Fleets were commanded by a prefect (praefectus) appointed by the emperor. The captain of a vessel held centurion rank or the title of trierarchus. Fleets were based at fortified ports such as Portus Julius in Campania which included artificial harbours and lagoons connected by tunnels. Crews of Roman military vessels were, in reality, more soldiers than sailors as they were expected to act as light-armed land troops when necessary.
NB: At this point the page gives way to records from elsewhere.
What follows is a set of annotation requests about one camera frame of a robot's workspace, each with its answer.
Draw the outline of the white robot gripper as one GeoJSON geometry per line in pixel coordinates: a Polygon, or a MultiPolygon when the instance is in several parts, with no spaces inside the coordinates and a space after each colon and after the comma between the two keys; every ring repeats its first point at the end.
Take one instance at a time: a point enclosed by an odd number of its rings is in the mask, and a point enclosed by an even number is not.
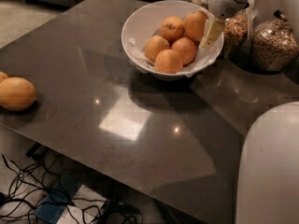
{"type": "Polygon", "coordinates": [[[233,17],[239,10],[246,6],[248,0],[192,0],[198,6],[205,7],[214,15],[215,18],[206,20],[204,36],[200,46],[205,49],[211,48],[218,40],[225,29],[225,18],[233,17]]]}

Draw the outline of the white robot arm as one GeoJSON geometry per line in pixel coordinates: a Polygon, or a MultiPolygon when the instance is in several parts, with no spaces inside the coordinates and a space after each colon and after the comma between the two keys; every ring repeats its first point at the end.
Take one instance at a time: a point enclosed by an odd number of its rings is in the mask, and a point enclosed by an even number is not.
{"type": "MultiPolygon", "coordinates": [[[[299,0],[278,0],[299,42],[299,0]]],[[[200,46],[219,38],[224,20],[248,0],[207,0],[214,18],[200,46]]],[[[251,125],[242,148],[235,224],[299,224],[299,102],[278,105],[251,125]]]]}

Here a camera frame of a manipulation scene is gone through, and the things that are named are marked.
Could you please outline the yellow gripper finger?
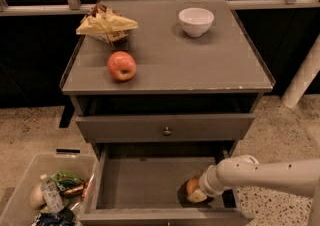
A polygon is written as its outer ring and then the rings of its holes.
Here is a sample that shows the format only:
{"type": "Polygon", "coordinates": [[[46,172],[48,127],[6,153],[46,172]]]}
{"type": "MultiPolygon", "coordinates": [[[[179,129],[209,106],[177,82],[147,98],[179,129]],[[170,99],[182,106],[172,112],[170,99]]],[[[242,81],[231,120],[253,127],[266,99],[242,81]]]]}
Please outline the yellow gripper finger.
{"type": "Polygon", "coordinates": [[[199,188],[187,195],[187,200],[192,203],[200,203],[207,199],[207,195],[199,188]]]}

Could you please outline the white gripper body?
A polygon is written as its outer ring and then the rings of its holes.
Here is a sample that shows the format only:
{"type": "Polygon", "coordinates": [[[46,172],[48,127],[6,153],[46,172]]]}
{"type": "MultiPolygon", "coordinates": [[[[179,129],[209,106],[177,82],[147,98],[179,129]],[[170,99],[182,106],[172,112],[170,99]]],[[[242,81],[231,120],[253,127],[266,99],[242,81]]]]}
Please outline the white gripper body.
{"type": "Polygon", "coordinates": [[[224,192],[224,186],[217,177],[215,165],[208,166],[199,178],[200,190],[209,197],[219,196],[224,192]]]}

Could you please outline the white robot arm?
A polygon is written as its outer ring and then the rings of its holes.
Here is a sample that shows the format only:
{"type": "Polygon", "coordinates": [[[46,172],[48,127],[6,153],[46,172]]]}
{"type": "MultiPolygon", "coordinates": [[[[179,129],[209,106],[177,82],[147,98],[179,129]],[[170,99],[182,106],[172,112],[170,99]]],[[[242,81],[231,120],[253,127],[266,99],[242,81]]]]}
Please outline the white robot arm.
{"type": "Polygon", "coordinates": [[[262,187],[313,199],[307,226],[320,226],[320,160],[259,163],[252,155],[225,158],[186,182],[187,200],[204,202],[235,187],[262,187]]]}

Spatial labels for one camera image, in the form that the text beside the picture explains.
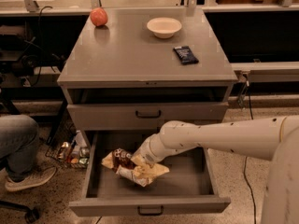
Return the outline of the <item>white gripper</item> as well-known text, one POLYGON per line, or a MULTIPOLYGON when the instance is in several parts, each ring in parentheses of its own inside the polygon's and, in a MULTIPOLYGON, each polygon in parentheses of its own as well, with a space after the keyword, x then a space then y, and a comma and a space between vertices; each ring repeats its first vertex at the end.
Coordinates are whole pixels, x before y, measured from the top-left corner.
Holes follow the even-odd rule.
POLYGON ((132 156, 131 161, 140 167, 150 169, 151 163, 162 161, 169 155, 169 150, 165 147, 159 134, 148 137, 138 149, 140 153, 132 156))

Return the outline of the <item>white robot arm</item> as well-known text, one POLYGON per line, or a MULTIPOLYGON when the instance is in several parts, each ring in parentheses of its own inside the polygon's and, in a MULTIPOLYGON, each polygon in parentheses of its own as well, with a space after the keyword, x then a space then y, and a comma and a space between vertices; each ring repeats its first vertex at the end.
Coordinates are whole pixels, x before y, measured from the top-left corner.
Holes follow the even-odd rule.
POLYGON ((171 120, 133 158, 151 165, 196 147, 270 161, 261 224, 299 224, 299 116, 208 125, 171 120))

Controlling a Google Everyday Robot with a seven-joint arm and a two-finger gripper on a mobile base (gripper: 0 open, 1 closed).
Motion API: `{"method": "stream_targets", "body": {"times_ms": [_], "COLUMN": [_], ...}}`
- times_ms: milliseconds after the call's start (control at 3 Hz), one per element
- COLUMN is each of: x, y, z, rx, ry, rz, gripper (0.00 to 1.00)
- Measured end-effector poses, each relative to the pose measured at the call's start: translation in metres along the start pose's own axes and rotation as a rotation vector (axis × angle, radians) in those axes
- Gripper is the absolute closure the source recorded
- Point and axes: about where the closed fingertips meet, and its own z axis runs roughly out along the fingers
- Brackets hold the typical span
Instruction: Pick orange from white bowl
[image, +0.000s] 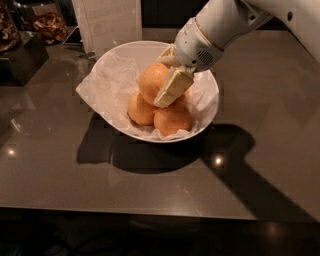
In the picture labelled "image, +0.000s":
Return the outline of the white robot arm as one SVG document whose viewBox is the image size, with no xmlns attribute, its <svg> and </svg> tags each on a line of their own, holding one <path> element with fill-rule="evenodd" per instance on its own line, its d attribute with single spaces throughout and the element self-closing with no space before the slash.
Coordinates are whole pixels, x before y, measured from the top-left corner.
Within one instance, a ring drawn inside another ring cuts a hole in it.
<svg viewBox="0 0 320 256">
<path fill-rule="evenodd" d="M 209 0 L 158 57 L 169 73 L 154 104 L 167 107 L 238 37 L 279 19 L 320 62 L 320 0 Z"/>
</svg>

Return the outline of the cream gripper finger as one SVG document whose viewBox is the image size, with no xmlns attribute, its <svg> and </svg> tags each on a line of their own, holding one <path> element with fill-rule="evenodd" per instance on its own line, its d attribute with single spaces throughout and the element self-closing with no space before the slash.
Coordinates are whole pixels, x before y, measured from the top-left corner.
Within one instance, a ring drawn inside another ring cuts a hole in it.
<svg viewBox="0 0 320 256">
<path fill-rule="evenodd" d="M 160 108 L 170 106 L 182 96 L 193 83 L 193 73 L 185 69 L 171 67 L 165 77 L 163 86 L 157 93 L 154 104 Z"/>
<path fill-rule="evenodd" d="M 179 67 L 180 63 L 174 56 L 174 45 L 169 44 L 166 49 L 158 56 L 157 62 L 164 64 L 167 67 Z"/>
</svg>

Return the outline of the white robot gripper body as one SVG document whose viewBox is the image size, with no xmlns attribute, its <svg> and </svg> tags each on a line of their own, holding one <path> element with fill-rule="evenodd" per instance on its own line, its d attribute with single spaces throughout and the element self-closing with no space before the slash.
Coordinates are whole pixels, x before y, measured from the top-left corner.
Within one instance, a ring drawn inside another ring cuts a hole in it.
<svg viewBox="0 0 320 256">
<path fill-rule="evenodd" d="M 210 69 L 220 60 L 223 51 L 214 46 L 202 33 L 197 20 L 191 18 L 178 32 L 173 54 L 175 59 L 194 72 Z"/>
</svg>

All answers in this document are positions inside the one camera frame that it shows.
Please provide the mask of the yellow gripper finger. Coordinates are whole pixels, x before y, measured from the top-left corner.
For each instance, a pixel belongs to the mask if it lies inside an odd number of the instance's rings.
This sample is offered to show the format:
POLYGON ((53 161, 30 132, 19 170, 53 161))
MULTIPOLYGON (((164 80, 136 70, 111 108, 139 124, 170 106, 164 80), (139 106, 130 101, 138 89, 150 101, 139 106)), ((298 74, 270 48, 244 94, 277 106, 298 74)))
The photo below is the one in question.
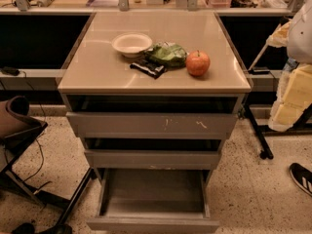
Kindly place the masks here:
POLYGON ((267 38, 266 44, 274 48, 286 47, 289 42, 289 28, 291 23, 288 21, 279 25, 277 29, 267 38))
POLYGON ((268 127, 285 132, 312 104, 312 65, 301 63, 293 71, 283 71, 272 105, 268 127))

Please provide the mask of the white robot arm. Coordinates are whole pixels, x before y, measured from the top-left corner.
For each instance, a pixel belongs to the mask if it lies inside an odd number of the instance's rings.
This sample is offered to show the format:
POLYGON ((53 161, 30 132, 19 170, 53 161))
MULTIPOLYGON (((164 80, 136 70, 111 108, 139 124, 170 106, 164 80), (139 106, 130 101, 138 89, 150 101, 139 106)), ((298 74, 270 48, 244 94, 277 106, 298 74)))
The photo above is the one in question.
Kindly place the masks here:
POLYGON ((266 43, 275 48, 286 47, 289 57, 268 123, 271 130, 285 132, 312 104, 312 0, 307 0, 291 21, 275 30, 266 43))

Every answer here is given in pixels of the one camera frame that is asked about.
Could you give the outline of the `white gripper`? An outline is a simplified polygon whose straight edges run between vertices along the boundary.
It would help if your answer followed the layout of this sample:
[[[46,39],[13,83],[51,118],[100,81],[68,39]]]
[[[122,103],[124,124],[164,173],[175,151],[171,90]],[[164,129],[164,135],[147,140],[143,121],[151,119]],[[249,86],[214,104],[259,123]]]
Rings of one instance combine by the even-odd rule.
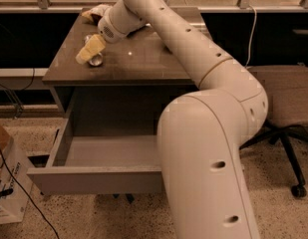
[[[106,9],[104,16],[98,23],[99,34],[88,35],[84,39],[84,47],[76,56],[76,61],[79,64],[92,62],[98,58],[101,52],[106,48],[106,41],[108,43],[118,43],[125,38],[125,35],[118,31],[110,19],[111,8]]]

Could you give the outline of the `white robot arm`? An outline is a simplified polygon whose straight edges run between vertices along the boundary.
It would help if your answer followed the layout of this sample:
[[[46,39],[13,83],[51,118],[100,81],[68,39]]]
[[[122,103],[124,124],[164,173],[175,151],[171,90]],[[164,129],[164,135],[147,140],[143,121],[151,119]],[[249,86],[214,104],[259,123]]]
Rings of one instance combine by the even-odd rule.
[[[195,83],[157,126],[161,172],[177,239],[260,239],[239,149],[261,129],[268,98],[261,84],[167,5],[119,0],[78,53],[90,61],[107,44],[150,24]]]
They were typically recruited locally and drawn from the poorer classes but could also include prisoners of war and slaves.
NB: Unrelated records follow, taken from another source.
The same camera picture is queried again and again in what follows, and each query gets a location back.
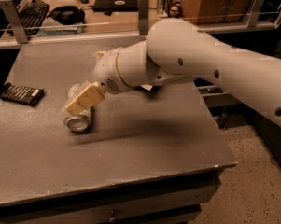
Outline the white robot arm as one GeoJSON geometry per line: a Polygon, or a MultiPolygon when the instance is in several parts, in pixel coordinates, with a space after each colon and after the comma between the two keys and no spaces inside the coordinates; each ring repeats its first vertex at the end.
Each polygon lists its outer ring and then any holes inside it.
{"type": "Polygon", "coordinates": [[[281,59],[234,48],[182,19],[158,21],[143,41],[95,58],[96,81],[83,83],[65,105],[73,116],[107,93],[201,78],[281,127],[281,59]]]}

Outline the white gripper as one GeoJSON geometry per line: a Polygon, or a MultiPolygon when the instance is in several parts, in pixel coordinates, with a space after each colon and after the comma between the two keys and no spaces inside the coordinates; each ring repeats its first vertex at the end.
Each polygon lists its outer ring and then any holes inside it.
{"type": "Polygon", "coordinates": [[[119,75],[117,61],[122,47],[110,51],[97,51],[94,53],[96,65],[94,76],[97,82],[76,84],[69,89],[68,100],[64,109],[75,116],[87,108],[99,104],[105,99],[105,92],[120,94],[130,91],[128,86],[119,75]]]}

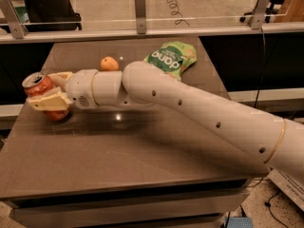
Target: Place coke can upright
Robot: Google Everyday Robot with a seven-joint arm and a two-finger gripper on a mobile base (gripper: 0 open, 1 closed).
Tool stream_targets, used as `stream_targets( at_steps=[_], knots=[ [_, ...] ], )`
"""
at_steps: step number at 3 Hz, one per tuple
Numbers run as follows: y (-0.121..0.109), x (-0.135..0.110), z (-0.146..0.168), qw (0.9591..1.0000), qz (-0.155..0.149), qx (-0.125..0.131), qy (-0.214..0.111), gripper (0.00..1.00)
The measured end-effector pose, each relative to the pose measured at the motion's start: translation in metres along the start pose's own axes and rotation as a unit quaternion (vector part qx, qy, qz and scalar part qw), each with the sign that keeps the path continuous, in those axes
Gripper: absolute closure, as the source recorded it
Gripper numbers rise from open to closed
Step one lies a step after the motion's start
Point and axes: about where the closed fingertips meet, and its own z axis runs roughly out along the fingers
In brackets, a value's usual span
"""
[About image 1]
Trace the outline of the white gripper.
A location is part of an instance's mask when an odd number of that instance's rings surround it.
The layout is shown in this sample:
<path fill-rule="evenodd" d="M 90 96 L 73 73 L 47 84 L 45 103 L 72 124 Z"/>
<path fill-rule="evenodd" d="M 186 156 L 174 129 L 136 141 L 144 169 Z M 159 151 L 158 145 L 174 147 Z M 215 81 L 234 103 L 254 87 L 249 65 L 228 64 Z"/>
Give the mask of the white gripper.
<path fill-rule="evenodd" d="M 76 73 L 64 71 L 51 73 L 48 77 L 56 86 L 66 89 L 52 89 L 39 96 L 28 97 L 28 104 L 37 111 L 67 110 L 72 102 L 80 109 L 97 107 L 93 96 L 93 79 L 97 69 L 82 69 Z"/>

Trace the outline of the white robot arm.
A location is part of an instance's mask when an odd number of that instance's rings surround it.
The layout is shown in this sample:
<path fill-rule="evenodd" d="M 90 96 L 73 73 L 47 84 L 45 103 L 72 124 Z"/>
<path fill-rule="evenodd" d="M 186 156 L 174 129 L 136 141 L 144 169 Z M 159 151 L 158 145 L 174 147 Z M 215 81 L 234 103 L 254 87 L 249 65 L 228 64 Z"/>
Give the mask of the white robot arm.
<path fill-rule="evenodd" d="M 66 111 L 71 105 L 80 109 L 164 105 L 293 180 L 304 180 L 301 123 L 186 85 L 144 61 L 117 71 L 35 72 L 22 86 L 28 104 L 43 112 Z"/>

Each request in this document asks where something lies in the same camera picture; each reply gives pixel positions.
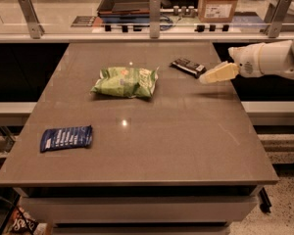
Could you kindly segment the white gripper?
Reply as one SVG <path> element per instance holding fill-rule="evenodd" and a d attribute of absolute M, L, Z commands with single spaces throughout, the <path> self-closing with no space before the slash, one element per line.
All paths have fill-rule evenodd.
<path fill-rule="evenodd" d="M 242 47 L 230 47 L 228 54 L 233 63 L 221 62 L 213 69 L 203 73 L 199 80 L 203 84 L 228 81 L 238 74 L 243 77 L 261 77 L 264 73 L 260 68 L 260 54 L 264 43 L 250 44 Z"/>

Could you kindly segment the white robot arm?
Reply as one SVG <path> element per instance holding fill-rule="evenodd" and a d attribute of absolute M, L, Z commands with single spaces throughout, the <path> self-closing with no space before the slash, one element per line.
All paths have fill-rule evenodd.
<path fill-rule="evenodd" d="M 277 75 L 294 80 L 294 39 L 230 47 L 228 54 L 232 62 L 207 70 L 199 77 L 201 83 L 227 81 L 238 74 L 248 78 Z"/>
Victory in battle brought new territory, acquired wealth and resources, persuaded enemies to sue for peace and sent a clear message that Rome would defend her frontiers, that she had an insatiable thirst for expansion and provided irrefutable evidence of just how formidable a fighting machine the Romans could present on the battlefield.
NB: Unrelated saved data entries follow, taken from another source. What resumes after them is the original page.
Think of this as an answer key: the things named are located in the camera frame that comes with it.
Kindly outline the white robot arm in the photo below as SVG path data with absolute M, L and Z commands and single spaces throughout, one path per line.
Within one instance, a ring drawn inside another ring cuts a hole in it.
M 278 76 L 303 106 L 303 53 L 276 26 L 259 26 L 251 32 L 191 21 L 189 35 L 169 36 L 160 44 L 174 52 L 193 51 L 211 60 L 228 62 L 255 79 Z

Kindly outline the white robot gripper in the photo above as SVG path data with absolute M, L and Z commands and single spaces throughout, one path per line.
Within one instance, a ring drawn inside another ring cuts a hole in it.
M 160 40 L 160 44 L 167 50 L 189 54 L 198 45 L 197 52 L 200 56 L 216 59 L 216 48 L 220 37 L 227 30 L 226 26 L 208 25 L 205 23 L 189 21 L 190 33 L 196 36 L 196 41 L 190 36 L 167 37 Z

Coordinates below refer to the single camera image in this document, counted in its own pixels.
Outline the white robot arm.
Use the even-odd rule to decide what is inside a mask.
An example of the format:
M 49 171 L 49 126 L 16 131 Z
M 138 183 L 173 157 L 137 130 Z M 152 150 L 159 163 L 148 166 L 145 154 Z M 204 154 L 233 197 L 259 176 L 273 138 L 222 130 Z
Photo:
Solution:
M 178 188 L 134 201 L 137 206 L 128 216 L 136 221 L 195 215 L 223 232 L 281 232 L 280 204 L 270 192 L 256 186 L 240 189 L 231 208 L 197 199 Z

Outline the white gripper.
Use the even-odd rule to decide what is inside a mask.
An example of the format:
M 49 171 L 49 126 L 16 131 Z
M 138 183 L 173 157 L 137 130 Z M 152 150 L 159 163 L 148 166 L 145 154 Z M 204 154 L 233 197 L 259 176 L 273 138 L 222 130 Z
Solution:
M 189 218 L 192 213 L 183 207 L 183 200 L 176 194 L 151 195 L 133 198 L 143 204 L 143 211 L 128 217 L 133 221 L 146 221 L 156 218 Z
In the Republic enemy arms could be burned and offerings made to the gods, especially Mars, Minerva and Vulcan. Victorious commanders returned to Rome as heroes in a grand triumphal procession and there were over 300 of them over the centuries. The triumph was first approved and paid for by the Senate. The commander entered the city riding a chariot in a sumptuous procession which included captives, treasures such as gold and works of art, and even exotic animals from the territory of the victory. He wore purple robes (toga picta and tunica palmata) and a crown of laurel, held an ivory sceptre and laurel branch and had a slave standing behind him who held a gold crown over his head and whispered, 'Look behind' (Respice) to remind him of the dangers of pride and arrogance. From the Augustan period only emperors could enjoy a triumph but, in any case, the practice became much less frequent.
Victorious commanders also used the spoils of war to beautify Rome, for example, Pompey's theatre, Augustus' forum and Vespasian's Colosseum. Other architectural celebrations of victory included obelisks and columns but perhaps the most striking monument to Roman military vanity was the triumphal arch, the largest and most decorative being that of Constantine I in Rome.
Rome's armed forces were the state's largest single expense but the captured territory, resources, wealth and slaves and the later necessity for frontier defence meant that war was an unavoidable Roman preoccupation. Great successes in battle could be enjoyed but so too, defeats could rock Rome to its foundations as able opponents began to use Rome's winning strategies to their own advantage. Further, as Rome's military prowess became more and more well known it would become increasingly difficult for the Roman military to directly engage the enemy. However, over many centuries and across three continents, the Romans had demonstrated that a well-trained, well-disciplined military, if fully exploited by gifted commanders, could reap vast rewards and it would not be until a millennium after its fall that warfare would return to the scale and professionalism that Rome had brought to the field of combat.